## Work item
Nothing but an exact copy is asked for: the lines in the material below from the one with "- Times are" through the one with "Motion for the", pictures excluded.

__________________________________________________

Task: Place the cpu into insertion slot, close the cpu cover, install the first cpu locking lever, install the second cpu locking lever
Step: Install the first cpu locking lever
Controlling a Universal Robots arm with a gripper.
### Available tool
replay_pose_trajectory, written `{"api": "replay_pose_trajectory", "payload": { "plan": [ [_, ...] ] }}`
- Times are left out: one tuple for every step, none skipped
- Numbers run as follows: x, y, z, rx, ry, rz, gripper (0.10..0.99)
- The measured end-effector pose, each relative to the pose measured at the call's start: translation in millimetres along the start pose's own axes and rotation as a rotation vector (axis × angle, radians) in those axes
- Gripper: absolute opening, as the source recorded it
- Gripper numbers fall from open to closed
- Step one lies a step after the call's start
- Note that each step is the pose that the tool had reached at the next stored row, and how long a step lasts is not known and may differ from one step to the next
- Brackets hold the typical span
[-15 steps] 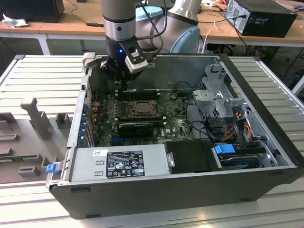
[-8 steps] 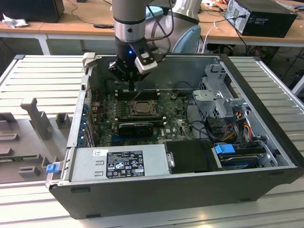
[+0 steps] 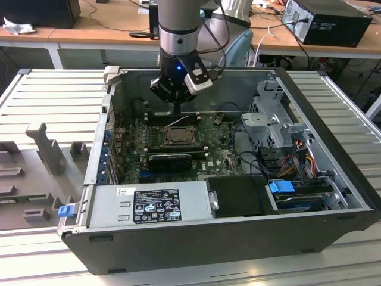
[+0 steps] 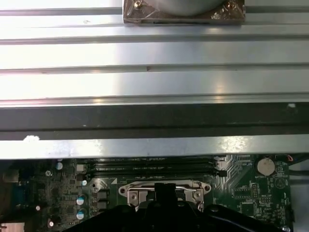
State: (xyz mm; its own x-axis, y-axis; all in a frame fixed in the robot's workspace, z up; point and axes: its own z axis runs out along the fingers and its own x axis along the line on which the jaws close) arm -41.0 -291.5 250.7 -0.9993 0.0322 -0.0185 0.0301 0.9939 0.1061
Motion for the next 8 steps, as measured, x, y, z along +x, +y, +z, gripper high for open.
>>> {"api": "replay_pose_trajectory", "payload": {
  "plan": [
    [-1.8,-0.2,2.9,-0.001,0.0001,-0.001,0.106],
    [-3.0,-0.4,5.2,-0.001,0.0003,-0.003,0.106],
    [-3.6,-0.3,7.0,-0.001,0.0006,-0.006,0.106],
    [-3.8,-0.2,11.2,-0.002,0.0045,-0.042,0.106],
    [-3.7,-0.4,12.6,-0.002,0.0066,-0.061,0.106],
    [-3.7,-0.4,13.7,-0.002,0.0081,-0.076,0.106],
    [-4.3,-0.1,15.0,-0.003,0.0089,-0.083,0.106],
    [-4.9,0.2,15.8,-0.003,0.0091,-0.085,0.106]
  ]
}}
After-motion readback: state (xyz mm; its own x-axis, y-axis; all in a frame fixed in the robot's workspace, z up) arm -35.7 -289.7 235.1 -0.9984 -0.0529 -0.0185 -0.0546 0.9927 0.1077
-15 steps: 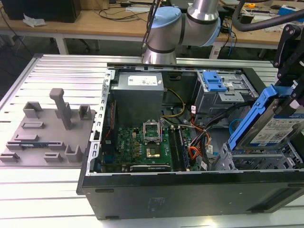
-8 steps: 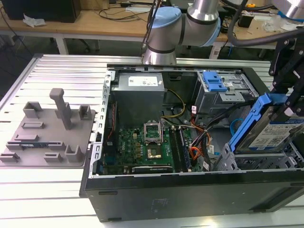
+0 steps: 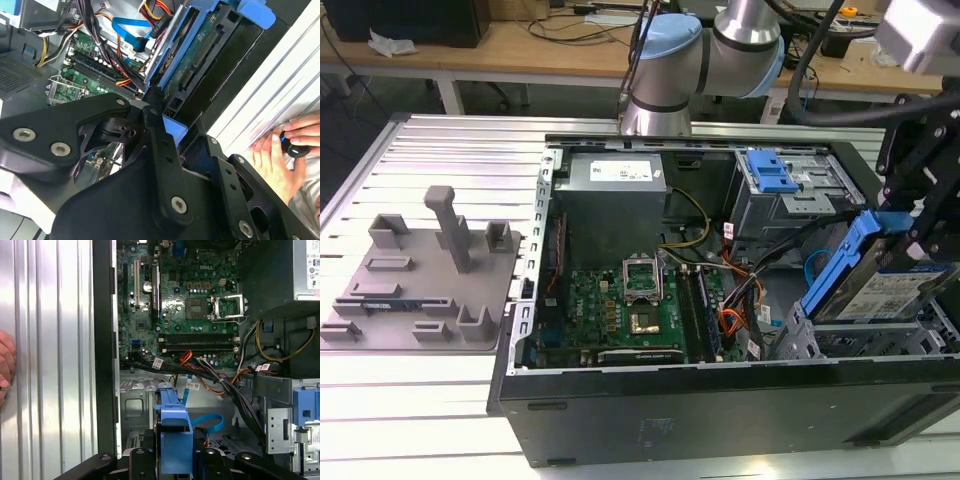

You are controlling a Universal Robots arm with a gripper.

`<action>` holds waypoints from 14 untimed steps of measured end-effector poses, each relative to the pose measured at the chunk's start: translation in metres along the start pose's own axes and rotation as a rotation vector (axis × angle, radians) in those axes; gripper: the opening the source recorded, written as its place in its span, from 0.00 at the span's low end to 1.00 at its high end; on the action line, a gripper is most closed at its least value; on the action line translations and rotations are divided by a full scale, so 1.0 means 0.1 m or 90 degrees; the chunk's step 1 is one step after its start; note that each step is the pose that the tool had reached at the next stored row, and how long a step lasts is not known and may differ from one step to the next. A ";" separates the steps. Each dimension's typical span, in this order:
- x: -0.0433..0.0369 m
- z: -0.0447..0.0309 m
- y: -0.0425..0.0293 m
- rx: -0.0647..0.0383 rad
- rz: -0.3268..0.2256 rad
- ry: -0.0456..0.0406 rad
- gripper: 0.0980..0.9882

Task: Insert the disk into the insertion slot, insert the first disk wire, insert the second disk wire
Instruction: 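Insert the disk into the insertion slot, then insert the first disk wire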

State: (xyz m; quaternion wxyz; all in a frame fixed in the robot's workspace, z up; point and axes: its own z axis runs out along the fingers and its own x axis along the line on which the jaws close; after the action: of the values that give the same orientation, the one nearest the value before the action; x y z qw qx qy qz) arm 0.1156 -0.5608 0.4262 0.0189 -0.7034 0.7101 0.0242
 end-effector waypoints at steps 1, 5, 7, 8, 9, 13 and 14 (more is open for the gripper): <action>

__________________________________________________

## The completed task
- Times are left out: one tuple for every step, none skipped
- Numbers run as follows: x, y, z, rx, ry, rz, gripper (0.10..0.99)
- The measured end-effector pose, each relative to the pose measured at the call's start: translation in millimetres along the start pose's own axes and rotation as a rotation vector (axis × angle, radians) in those axes
- Gripper: absolute opening, as the source recorded it
- Gripper numbers fall from open to closed
- Step one lies a step after the call's start
- Note that each step is the pose that the tool had reached at the next stored row, and how long a step lasts is not known and may differ from one step to the next
- Brackets hold the typical span
[-15 steps] 
[-8 steps] 
[+0 steps] 
[+0 steps] 
State: (xyz mm; its own x-axis, y-axis; all in a frame fixed in the robot's workspace, z up; point and axes: its own z axis runs out along the fingers and its own x axis along the line on which the jaws close) arm -41.0 -291.5 250.7 -0.9993 0.0322 -0.0185 0.0301 0.9939 0.1061
Motion for the next 8 steps, as measured, x, y, z along +x, +y, +z, gripper high for open.

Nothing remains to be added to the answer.